TO DO | Nothing in the data should be left out or altered when it is retyped.

§

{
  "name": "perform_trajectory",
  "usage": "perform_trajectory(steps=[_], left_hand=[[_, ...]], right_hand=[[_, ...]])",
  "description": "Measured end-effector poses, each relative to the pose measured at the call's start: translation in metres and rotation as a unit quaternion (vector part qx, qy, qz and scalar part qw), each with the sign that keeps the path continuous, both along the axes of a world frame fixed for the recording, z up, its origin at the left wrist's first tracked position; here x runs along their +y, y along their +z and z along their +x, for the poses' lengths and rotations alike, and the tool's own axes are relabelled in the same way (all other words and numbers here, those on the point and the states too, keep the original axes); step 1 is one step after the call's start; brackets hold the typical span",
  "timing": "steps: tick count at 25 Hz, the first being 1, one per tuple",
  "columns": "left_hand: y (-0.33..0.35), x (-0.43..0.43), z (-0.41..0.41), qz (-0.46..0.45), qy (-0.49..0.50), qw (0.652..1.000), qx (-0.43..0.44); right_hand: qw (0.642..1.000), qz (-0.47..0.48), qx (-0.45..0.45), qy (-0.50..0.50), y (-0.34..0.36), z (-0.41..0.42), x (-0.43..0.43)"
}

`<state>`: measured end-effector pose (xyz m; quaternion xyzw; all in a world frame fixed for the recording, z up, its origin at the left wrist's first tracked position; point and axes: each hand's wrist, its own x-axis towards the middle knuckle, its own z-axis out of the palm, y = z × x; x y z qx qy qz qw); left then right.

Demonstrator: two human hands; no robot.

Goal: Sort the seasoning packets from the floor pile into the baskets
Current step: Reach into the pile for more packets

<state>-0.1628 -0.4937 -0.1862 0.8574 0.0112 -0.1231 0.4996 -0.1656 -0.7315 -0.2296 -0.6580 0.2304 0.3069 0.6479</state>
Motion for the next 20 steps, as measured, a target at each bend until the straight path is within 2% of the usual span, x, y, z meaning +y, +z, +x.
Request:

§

SOLUTION TO THE EXERCISE |
{
  "name": "perform_trajectory",
  "usage": "perform_trajectory(steps=[_], left_hand=[[_, ...]], right_hand=[[_, ...]])",
  "description": "Measured end-effector poses, each relative to the pose measured at the call's start: translation in metres and rotation as a unit quaternion (vector part qx, qy, qz and scalar part qw), each with the sign that keeps the path continuous, both along the axes of a world frame fixed for the recording, z up, its origin at the left wrist's first tracked position; here x runs along their +y, y along their +z and z along their +x, for the poses' lengths and rotations alike, and the tool's own axes are relabelled in the same way (all other words and numbers here, those on the point and the states too, keep the original axes); step 1 is one step after the call's start; brackets hold the typical span",
  "timing": "steps: tick count at 25 Hz, the first being 1, one per tuple",
  "columns": "left_hand: y (-0.33..0.35), x (-0.43..0.43), z (-0.41..0.41), qz (-0.46..0.45), qy (-0.49..0.50), qw (0.652..1.000), qx (-0.43..0.44); right_hand: qw (0.642..1.000), qz (-0.47..0.48), qx (-0.45..0.45), qy (-0.50..0.50), y (-0.34..0.36), z (-0.41..0.42), x (-0.43..0.43)"
}

`<state>`: measured end-effector pose (xyz m; quaternion xyzw; all in a world frame fixed for the recording, z up, its origin at the left wrist's first tracked position; point and axes: each hand's wrist, its own x-axis towards the middle knuckle, its own z-axis out of the palm, y = z × x; x y z qx qy qz qw); left then right.

Demonstrator: two human hands; no robot.

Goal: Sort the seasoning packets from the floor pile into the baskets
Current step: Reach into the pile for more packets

<state>-0.1628 -0.4937 -0.1862 0.8574 0.0112 -0.1231 0.4996 -0.1656 -0.7315 -0.2296 -0.6580 0.2304 0.3069 0.6479</state>
Motion for the next 20 steps, as measured, a target at each bend until the straight path is within 2% of the usual span, x, y, z meaning +y, +z, +x.
Request:

This finishes the output.